La technique utilisée ce jour pour exploiter ces gisements de gaz de schistes, la fracturation hydraulique est d’une grande violence et crée des micro-séismes destinés à fracturer la roche, en envoyant des milliers de mètres cubes d’eau, de sable et de produits chimiques en quantités impressionnantes (plus de 500 différents) afin de récupérer le gaz. Ces forages multiples, proches les uns des autres, provoquant la pollution des nappes phréatiques, rendront impropres à la consommation l’eau puisée. Au USA et au Canada, les nappes fossiles, intouchées depuis des milliers d’années, sont à ce jour polluées.

 

Le risque sismique n’est certainement pas à négliger non plus dans notre région

classée en zone 1B pour la partie du Territoire de Belfort concernée et en zone II pour le Sundgau. Du fait même de la technique employée, la fracturation hydraulique créant des micro-séismes, l’éclatement de la roche pourrait créer des failles nouvelles dans notre région à risques.

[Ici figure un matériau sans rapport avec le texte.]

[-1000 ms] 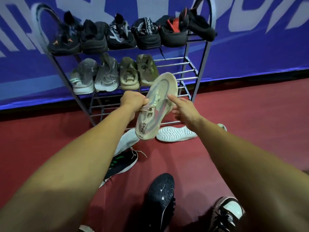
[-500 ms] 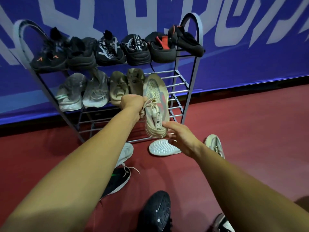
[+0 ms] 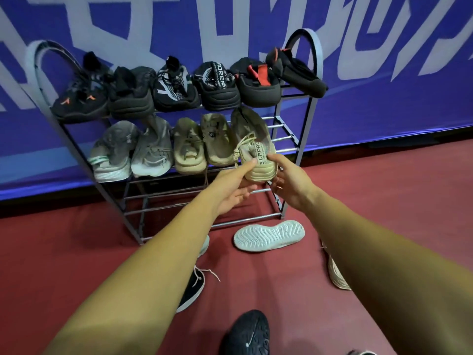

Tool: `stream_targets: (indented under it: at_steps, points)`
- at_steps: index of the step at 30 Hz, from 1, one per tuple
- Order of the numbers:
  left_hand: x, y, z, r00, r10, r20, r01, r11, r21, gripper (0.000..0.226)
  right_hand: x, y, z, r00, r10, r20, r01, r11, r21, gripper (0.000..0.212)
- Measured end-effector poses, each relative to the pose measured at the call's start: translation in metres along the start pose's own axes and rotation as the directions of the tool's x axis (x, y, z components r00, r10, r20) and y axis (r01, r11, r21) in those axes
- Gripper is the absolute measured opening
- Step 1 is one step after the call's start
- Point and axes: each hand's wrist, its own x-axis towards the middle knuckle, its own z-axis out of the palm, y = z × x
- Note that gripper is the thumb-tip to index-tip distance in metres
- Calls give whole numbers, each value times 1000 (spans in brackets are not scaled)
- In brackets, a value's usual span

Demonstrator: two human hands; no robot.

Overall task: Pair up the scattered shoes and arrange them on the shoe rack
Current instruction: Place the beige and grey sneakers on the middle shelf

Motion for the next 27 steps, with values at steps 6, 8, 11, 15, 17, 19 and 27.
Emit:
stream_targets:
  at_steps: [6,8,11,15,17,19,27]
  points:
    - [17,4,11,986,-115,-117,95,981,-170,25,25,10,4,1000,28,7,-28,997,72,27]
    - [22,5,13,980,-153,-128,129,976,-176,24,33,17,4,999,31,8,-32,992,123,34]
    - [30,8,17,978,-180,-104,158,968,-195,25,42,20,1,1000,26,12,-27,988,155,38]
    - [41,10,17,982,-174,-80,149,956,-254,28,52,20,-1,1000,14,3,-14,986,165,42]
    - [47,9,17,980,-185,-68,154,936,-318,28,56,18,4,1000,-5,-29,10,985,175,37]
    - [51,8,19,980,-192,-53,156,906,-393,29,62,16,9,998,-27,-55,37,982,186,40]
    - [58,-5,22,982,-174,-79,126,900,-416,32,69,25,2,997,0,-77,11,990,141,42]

Il est clair, nous semble-t-il, qu’une fois les permis de recherches distribués, les

investissements faits par les industriels pour rechercher les zones exploitables, l’exploitation aura bien lieu si les gisements sont rentables, quels qu’en soient les risques environnementaux. C’est donc bien maintenant, avant de commencer les recherches, qu’il faut se poser la question de l’éventuelle exploitation en évaluant les conséquences prévisibles.

 

Face aux informations éparses sur les permis de recherches exclusifs délivrés en 2010, et devant les conséquences graves prévisibles concernant les nappes phréatiques et les risques sismiques non négligeables engendrées par ces recherches, TBNE a demandé au préfet de surseoir aux demandes qui pourraient être faites pour l’obtention de ces permis.